A federal judge in New York has ruled that dancers at Rick’s Cabaret are hourly workers who must be paid minimum wage. According to a class-action lawsuit filed on behalf of nearly 2,000 dancers in 2009, the company improperly classified strippers as independent contractors. By categorizing dancers in this way, Rick’s Cabaret avoided paying employment taxes, benefits, and hourly wages to strippers at the company’s 23 clubs located across the nation. Additionally, independent contractors are not entitled to the same legal protections under state and federal labor laws that employees receive. In effect, dancers at the New York club were being paid solely in tips and subject to fees and fines imposed by management without legal protections.
Judge Paul Engelmayer determined the dancers were employees after analyzing the degree of control company management exerted over the women. According to the judge, the long list of entertainer guidelines and fees demonstrated that the company “exerted significant control over its dancers’ behavior.” At this time, no award for back pay has been determined. Rick’s Cabaret CEO Eric Langan stated the company plans to appeal the judge’s decision.
Although classifying strippers as independent contractors has apparently become an industry-wide practice, a number of dancers have won judgments against strip clubs in a variety of states across the country in recent years. Unfortunately, many dancers continue to work despite an erroneous employee status because they are simply unaware of their rights.
Many businesses find that it can be advantageous to misclassify a worker as an independent contractor or consultant. An employer is not required to provide overtime wages, meal breaks, or benefits to an independent worker. In addition, an employer is generally shielded from liability related to the actions of an independent contractor. According to the United States Department of Labor, up to 30 percent of employers misclassify workers as consultants.
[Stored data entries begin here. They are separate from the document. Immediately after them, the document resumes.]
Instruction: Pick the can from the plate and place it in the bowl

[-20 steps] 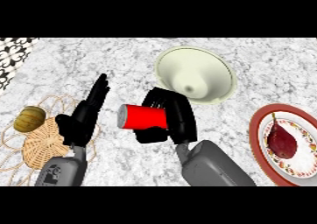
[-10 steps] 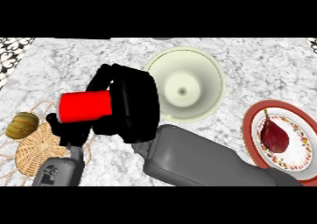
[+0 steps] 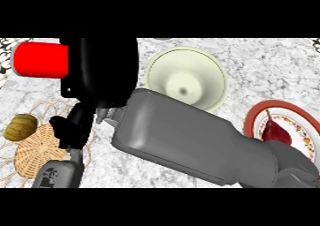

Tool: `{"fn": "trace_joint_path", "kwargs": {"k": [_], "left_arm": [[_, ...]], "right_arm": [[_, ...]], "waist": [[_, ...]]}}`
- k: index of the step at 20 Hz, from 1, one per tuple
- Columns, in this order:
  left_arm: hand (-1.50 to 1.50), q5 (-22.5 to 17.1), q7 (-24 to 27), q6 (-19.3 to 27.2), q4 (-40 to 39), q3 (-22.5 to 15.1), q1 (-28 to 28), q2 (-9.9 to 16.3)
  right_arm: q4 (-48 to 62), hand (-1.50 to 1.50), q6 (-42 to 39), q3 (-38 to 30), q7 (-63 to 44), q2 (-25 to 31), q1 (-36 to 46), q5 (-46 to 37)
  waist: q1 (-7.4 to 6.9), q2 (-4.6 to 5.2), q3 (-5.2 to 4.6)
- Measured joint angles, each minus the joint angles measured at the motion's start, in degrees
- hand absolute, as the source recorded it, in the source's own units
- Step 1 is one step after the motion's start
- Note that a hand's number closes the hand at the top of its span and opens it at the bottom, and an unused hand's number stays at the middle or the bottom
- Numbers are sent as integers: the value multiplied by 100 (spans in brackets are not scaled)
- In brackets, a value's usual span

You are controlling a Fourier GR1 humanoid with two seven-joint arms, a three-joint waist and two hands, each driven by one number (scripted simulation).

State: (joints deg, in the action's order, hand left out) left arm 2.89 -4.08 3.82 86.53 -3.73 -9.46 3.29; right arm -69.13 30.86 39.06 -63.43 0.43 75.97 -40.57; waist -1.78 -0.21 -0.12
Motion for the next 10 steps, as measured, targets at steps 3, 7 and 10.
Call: {"fn": "trace_joint_path", "kwargs": {"k": [3, 7, 10], "left_arm": [[0, -33, -28, -5, 26, 53, -41, 15], [0, 17, -116, 42, 73, 17, -55, -19], [0, -26, -66, -21, 93, 77, 1, 50]], "right_arm": [[344, 150, -59, -266, 13, -7, 204, -3], [917, 150, -123, -592, 77, -15, 471, 81], [1429, 150, -219, -736, 165, 55, 488, 9]], "waist": [[41, 8, 2], [48, 19, 4], [69, 25, 4]]}}
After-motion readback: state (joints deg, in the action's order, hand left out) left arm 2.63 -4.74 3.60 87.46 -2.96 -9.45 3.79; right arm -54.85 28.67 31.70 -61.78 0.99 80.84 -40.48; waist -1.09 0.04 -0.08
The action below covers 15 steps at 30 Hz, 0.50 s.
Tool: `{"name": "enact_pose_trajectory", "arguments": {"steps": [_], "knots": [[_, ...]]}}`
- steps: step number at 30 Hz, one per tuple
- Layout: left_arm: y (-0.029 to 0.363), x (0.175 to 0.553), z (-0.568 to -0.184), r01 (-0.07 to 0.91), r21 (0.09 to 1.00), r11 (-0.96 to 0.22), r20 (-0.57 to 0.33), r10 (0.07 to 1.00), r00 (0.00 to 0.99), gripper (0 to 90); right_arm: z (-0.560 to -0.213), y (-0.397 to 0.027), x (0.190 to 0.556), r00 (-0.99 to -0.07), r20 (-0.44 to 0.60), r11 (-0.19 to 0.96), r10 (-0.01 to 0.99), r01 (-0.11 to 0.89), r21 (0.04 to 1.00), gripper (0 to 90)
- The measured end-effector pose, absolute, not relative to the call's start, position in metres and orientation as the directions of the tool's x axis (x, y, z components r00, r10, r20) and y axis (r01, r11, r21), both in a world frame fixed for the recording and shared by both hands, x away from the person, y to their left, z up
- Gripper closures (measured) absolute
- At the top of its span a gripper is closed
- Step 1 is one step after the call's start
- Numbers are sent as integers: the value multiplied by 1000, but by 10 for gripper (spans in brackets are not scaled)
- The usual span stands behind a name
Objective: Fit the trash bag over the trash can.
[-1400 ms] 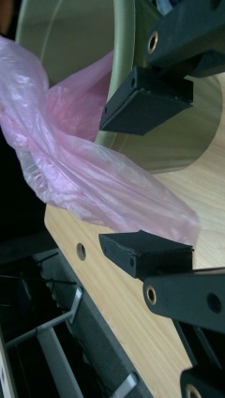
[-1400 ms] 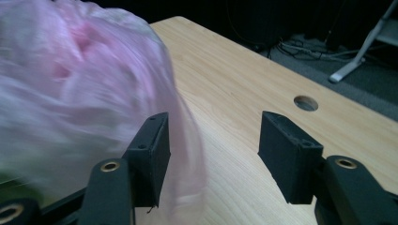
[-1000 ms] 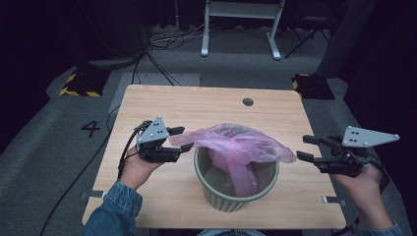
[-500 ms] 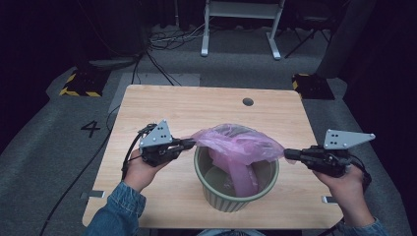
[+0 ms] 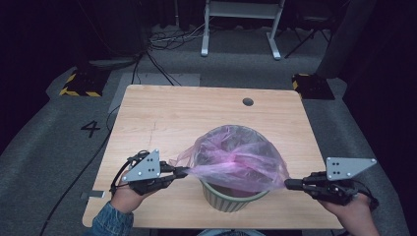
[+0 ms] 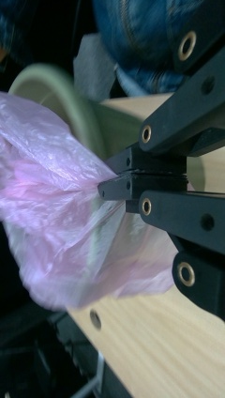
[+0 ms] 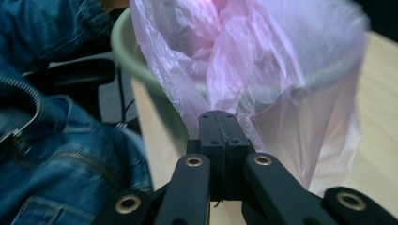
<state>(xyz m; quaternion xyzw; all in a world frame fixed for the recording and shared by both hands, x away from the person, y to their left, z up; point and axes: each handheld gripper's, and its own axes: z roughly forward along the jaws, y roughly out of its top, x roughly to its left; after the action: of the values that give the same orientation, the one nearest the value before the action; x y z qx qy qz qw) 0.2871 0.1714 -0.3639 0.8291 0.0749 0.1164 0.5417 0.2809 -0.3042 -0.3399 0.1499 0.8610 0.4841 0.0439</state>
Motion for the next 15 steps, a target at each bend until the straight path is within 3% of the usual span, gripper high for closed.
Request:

Employees in the construction, day labor, security, technology, agriculture, and healthcare industries are frequently misclassified as independent contractors. Too often, workers are afraid to speak up out of fear of losing their livelihood. In recent years, laws were enacted in both New York and New Jersey to combat worker misclassification in the construction industry. Additionally, misclassified employees may choose to file a lawsuit against an employer who exerts significant control over his or her job duties. If you feel you were misclassified as an independent contractor by your employer, you should discuss your potential claims with a quality employment lawyer.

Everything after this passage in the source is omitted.